The Zaurus dictionary project moved to

http://zaurus.biojapan.de

Please update your bookmarks and inform the webmaster of the site you came from.


Synopsis

We are putting together the one and only truely useful Japanese-German electronic dictionary. Other languages can be handled in the same way.
A useful electronic dictionary tool for foreigners in Japan should have the following functions:

  1. Chinese character entry through handwriting recognition
  2. A search function to find kanji script, pronunciation and the translation of a given word
  3. True pocket size
  4. Sufficient vocabulary to read any Japanese newspaper
  5. Flexibility to add additional languages and specialized vocabulary
The SHARP Zaurus is the only device that fulfills points 1-3. To deal with points 4 and 5, we recently succeeded to install additional dictionary files.


Notes


Zock-Zock!

ZOK, short for Zaurus Otaku Kurabu, is a small group of (actually not so otaku) expatriates in Tokyo who did this work: Kurt Fischer is the one who actually cut most of the knots, Uli Plate had plenty of good ideas, while I struggled to keep up with the news somehow, wrote some Perl scipts and this page. ZOK also constitutes a mailing list.

SHARP Zaurus

Sharp has been building its "Zaurus" PDA since 1995 or so, for the Japanese market only. Initially, the Zaurus became popular as an electronic organizer, featuring scheduler, address book, note pad and a small but useful set of dictionaries: Japanese-Japanese, Kanji-Japanese, Japanese-English and English-Japanese. The key feature to the Zaurus' popularity was presumably its direct kanji entry utility with an automatic handwriting recognition that actually works.

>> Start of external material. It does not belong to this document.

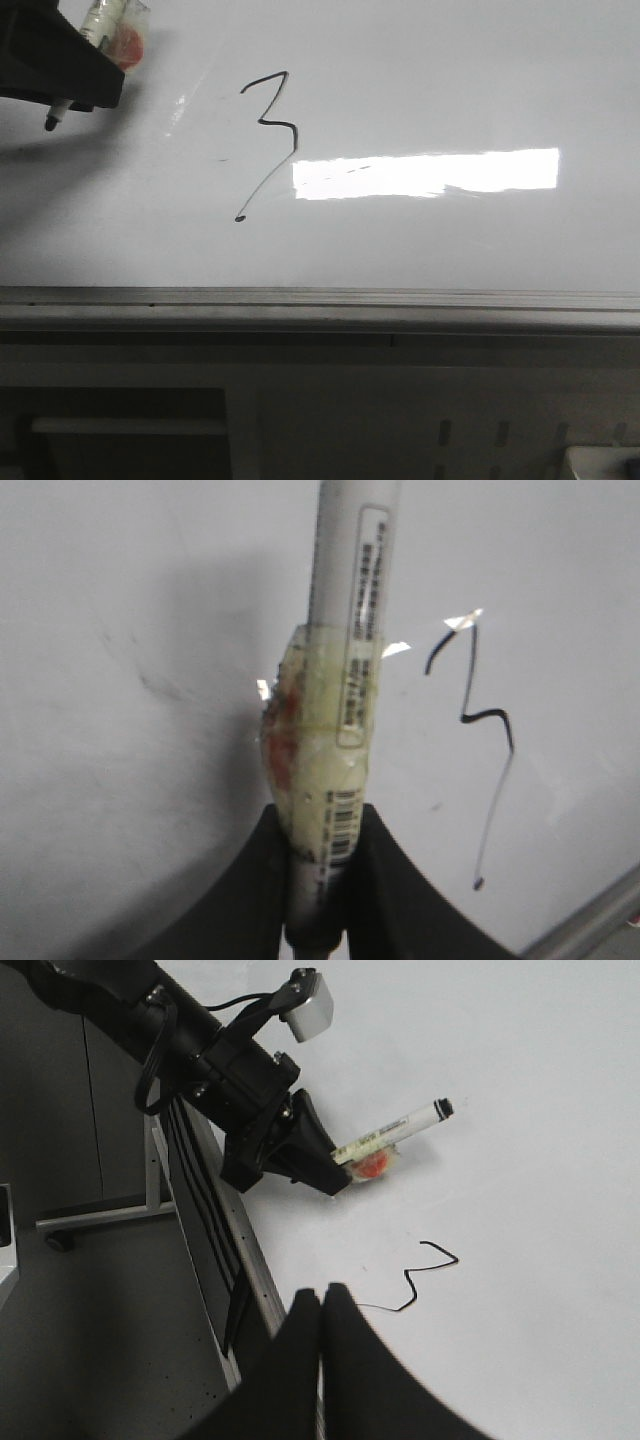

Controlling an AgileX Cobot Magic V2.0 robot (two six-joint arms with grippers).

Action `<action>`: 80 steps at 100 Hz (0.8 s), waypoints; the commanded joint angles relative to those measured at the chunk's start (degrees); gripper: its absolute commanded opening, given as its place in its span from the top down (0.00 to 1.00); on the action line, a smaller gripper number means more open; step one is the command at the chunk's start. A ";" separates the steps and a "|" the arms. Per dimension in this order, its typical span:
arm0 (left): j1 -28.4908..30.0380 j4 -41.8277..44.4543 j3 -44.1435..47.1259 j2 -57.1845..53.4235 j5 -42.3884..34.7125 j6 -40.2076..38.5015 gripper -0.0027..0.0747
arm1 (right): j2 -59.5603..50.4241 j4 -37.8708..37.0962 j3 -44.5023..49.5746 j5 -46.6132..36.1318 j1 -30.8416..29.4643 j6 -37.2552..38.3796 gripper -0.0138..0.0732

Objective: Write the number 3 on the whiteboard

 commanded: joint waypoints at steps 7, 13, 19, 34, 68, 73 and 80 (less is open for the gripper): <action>0.04 -1.48 -1.63 -0.28 -7.42 -0.58 0.99 | -0.44 0.56 -1.40 -4.42 -0.24 1.96 0.91; 0.04 -1.77 -1.63 -0.01 -8.38 -0.58 0.99 | -0.44 0.56 -1.40 -4.42 -0.24 1.96 0.91; 0.04 -4.02 -1.63 0.63 -8.27 -0.58 0.99 | -0.44 0.56 -1.31 -4.42 -0.24 1.96 0.91; -3.67 -5.92 -1.63 2.67 -7.04 -0.58 0.99 | -0.44 0.56 -0.46 -5.28 -0.24 1.96 0.91; -11.95 -6.38 -1.63 5.75 -17.33 -0.58 0.99 | -0.44 0.80 0.80 -5.49 -0.24 2.05 0.91; -11.95 -6.91 -1.63 5.97 -17.75 -0.58 0.99 | -0.44 0.80 0.80 -5.49 -0.24 2.05 0.91; -11.95 -7.34 -1.63 5.97 -18.61 -0.58 0.99 | -0.44 0.80 0.80 -5.49 -0.24 2.05 0.91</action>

It must have been with the Igeti-series around 1997 that Sharp adopted the compact flash memory card (CF) standard as the Zaurus' extension port. With the growing popularity of digital cameras, CF cards have become a cheap mass product and make it possible to store and handle an amazing amount of data on the Zaurus - such as a "bookshelf full" of dictionaries.

While the electronic organizer functions havn't changed much, the new development goes towards multimedia gadgets. Recent models can not only handle email and web browsing but also play and record music (MP3) and video (MPEG4) straight from your TV or hifi analog output. Java is the Zaurus' new programming platform, which should make software portation and communication with PCs and other machines increasingly easy. (Note, however, that the software we use still comes from the pre-Java era and runs only on the Zaurus OS.)

From newspaper reports, I gather that Sharp will start selling the Zaurus in the US and Europe starting in March 2002. The international model will run under the operation system LINUX, while the Japanese version will retain Sharp's proprietary OS. The international version, so I imagine, would hardly include the handwriting recognition nor run with our software. Think of it as a totally different machine. Unfortunately, there is NOTHING in terms of English information about the Japanese models of the Zaurus: No English handbooks, only two or three minor application programs in English.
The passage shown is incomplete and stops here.